飽和脂肪酸は、ステアリン酸、パルミチン酸、ミリスチン酸、ラウリン酸、カプリン酸、カプリル酸がある。重要なエネルギー源ではあるが、摂りすぎないことが好ましいとされているため、目標量が設定された。
n-6系脂肪酸はリノール酸、γ-リノレン酸、アラキドン酸がある。生体内では合成できないため、経口摂取が必要だ。n-3系脂肪酸はα-リノレン酸(食用油由来)、EPAやDHA(魚油由来)がある。これらの脂肪酸も体内で合成できないため、目標量が設定されている。
脂質の目標量
脂質の一日の目標量は(総エネルギーに占める割合)男女とも0~5か月までを50%、その他の年代では共通して20~30%に設定されている。

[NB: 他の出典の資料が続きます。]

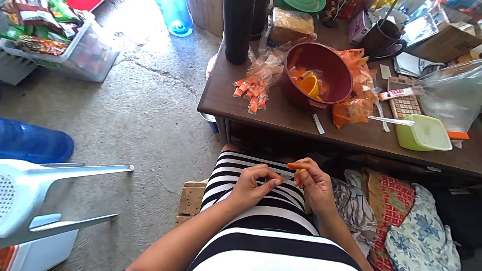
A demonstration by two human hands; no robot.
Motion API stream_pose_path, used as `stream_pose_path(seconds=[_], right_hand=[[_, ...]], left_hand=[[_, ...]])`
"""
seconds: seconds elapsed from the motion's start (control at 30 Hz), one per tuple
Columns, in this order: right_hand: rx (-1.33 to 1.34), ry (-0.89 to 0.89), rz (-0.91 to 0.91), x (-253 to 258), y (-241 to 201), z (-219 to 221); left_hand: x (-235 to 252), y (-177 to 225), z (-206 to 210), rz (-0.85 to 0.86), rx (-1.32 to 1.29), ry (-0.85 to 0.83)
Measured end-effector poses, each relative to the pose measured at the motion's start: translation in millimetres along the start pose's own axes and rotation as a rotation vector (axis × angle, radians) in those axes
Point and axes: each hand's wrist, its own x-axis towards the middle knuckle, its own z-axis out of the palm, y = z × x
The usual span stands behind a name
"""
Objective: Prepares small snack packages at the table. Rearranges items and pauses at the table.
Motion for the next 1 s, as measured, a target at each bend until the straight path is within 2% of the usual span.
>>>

脂質の中でも細かく目標量が設定されているため確認してみよう。飽和脂肪酸の目標量は、18歳以上の男女では共通して7g以下に設定されている。
n-6系脂肪酸の目安量は18~29歳の男性では11g、女性では8g、n-3系脂肪酸の目安量は18~29歳の男性では2.0g、女性は1.6gと設定されている。
一日の炭水化物の目標量とは?
炭水化物の種類・役割
食事摂取基準の分け方としては炭水化物は糖質と食物繊維に分けられる。糖質には糖類の単糖類(グルコース、フルクトース、ガラクトース)、二糖類(スクロール、マルトース、ラクトース)、糖アルコールやオリゴ糖のマルトオリゴ糖、その他のオリゴ糖(マルトデキストリン)がある。

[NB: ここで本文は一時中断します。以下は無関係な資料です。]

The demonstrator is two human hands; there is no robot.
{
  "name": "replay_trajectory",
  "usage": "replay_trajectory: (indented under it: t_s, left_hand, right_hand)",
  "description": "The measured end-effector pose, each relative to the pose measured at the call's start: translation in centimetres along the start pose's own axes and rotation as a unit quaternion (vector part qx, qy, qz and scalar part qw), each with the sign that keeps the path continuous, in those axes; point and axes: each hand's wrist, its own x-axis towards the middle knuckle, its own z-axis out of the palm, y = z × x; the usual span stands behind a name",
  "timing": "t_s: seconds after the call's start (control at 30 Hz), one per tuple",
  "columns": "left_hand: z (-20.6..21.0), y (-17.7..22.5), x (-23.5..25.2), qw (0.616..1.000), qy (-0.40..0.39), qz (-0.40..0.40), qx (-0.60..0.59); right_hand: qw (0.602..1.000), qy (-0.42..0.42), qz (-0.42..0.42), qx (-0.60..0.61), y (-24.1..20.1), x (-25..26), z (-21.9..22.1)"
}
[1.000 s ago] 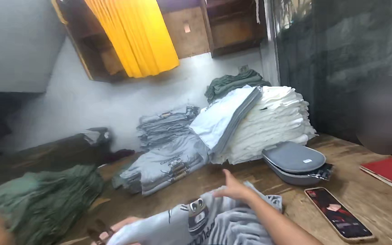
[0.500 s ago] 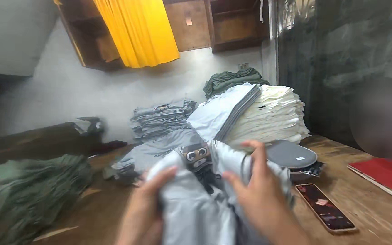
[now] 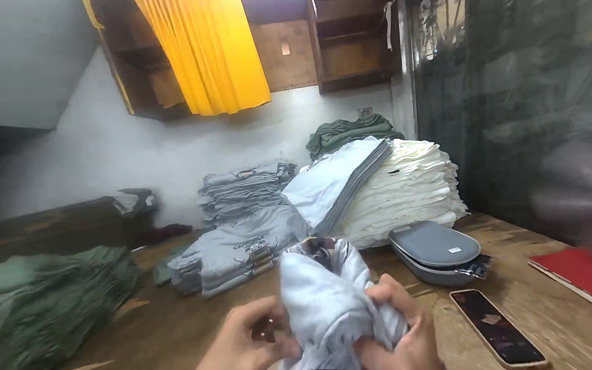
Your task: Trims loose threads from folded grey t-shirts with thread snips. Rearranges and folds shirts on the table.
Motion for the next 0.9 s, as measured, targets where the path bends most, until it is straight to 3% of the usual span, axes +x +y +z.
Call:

食物繊維には多糖類のデンプン(アミロース、セルロース、アミロペクチン、ペクチン、ヘミセルロースなど)が入る。炭水化物は身体の中でエネルギーの源となり、身体を動かすためには必要不可欠だ。エネルギーは食物繊維によるものは少なく、そのほとんどが糖質に依存している。
炭水化物と食物繊維の一日の目標量
炭水化物の一日の目標量は、全ての年代の男性、女性ともに50〜65%に設定されている。炭水化物の中でも糖質にあたる甘味料や甘味飲料、精製度の高い食事の偏りは健康面からも好ましくない。そのため、1日の摂取カロリーに対する割合も意識する必要がある。
食物繊維の一日の目標量
男性18〜29歳では、男性では21g以上、女性では18g以上に設定されている。食物繊維は腸内細菌の発酵によってエネルギーを生み出す。エネルギーは0〜2kcalだ。

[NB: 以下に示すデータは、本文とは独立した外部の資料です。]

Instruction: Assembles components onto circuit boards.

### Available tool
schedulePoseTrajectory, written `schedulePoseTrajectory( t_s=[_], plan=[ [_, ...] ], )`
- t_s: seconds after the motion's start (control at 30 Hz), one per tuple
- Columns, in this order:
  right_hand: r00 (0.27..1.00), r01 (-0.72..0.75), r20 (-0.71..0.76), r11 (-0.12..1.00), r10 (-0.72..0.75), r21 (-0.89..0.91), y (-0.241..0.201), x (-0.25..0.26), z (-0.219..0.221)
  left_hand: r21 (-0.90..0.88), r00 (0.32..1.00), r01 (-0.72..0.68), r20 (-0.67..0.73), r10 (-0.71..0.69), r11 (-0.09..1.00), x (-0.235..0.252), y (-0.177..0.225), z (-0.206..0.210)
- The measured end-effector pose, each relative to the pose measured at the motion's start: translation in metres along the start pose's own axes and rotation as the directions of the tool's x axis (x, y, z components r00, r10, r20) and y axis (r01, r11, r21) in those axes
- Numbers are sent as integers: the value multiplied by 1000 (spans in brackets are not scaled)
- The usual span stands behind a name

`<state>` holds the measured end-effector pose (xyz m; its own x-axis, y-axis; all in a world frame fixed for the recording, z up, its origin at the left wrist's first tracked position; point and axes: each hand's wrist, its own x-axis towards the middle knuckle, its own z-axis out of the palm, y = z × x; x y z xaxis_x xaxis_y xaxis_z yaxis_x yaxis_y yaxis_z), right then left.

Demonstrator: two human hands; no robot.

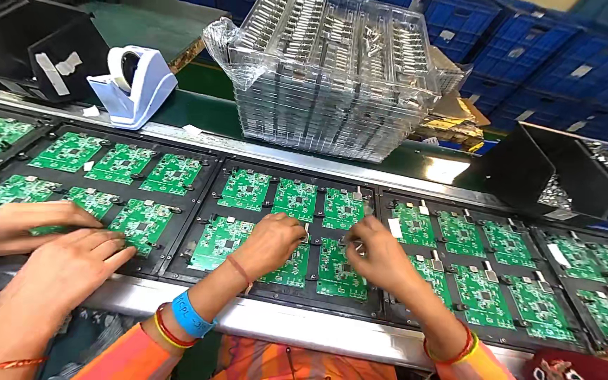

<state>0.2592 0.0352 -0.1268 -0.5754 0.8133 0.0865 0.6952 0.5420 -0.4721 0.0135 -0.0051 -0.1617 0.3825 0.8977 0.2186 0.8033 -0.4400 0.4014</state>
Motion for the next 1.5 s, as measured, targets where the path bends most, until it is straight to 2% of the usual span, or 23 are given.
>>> schedulePoseTrajectory(
  t_s=[0.07, 0.13, 0.23, 0.33, 0.43, 0.5, 0.57, 0.6, 0.77, 0.93, 1.0, 1.17, 1.3, 1.4, 1.5],
  plan=[
    [999, -15, -51, 1000, 16, 26, 7, 19, -8, 20, 1000, -19, 11, 18, 1000, 1, 3, 0],
    [999, -20, -35, 999, 22, 30, 13, 36, -13, 52, 999, -27, 22, 26, 998, 2, 7, 1],
    [996, -73, 42, 997, 72, 20, 26, 57, -11, 106, 997, 37, 58, -43, 994, 5, 18, 2],
    [996, -84, -16, 996, 83, -29, 35, 63, 5, 157, 991, 80, 91, -96, 984, 8, 41, 4],
    [998, -57, -12, 997, 56, -58, 39, 59, 9, 59, 998, 7, 56, -11, 998, 12, 68, 16],
    [999, -30, 32, 998, 32, -63, 42, 56, 7, 3, 991, -12, 132, 12, 1000, 18, 82, 20],
    [994, -58, 86, 994, 66, -96, 40, 54, 5, -30, 974, 4, 228, 3, 1000, 24, 89, 18],
    [992, -74, 96, 991, 85, -112, 39, 53, 5, -44, 973, 8, 230, 2, 999, 23, 90, 18],
    [999, -39, -5, 997, 38, -71, 34, 65, -5, -79, 996, 37, -77, -43, 996, -3, 77, 21],
    [993, 119, -10, 986, -121, -113, 29, 106, 4, -59, 931, 72, -355, -88, 996, -34, 62, 35],
    [992, 130, 22, 982, -128, -139, 26, 122, 9, -54, 897, 76, -433, -92, 996, -43, 59, 41],
    [985, 46, 170, 959, 2, -278, 25, 139, 14, -37, 856, 79, -510, -86, 996, -57, 54, 49],
    [976, 6, 210, 957, 57, -290, 25, 140, 8, -35, 853, 78, -515, -85, 996, -58, 52, 52],
    [982, 4, 183, 958, 51, -288, 30, 139, 8, -42, 863, 72, -498, -83, 997, -56, 51, 51],
    [997, 64, 45, 966, -55, -252, 43, 124, 21, -42, 862, 66, -500, -79, 997, -53, 50, 50]
  ],
)
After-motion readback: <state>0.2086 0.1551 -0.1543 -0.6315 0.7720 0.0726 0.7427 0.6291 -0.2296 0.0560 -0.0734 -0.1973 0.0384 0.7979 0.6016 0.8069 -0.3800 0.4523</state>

また、食物繊維が多い食品はグリセミックインデックス(GI値)が低い特徴があるため、血糖値が高い人や健康志向の人にはおすすめだ。
おわりに
健康を意識するならカロリーコントロールも大切になる。そのため、一日の推定エネルギー必要量(摂取カロリー)を確認してみよう。また、たんぱく質、脂質、炭水化物から成る三大栄養素の割合も参考にしながらバランス良く意識できると健康的だ。